### GIVEN INFORMATION
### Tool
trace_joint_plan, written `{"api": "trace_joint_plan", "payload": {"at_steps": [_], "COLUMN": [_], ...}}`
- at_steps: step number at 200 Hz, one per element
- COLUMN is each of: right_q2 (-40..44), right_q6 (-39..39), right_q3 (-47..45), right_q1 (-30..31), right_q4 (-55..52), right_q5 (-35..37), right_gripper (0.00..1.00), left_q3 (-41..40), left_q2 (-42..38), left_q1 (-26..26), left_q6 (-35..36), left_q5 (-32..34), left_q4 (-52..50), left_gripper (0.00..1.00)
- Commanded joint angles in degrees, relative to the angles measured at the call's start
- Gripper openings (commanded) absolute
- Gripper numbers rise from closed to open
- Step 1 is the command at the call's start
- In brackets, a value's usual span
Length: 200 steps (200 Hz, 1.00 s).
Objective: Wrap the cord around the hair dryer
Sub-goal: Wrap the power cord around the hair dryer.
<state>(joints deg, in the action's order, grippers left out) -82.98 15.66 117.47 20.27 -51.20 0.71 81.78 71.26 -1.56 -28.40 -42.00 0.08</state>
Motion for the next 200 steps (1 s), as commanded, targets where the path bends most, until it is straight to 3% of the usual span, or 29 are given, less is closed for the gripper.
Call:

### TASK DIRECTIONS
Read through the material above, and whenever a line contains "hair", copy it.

### RESPONSE FOR THIS EXERCISE
Objective: Wrap the cord around the hair dryer
Sub-goal: Wrap the power cord around the hair dryer.

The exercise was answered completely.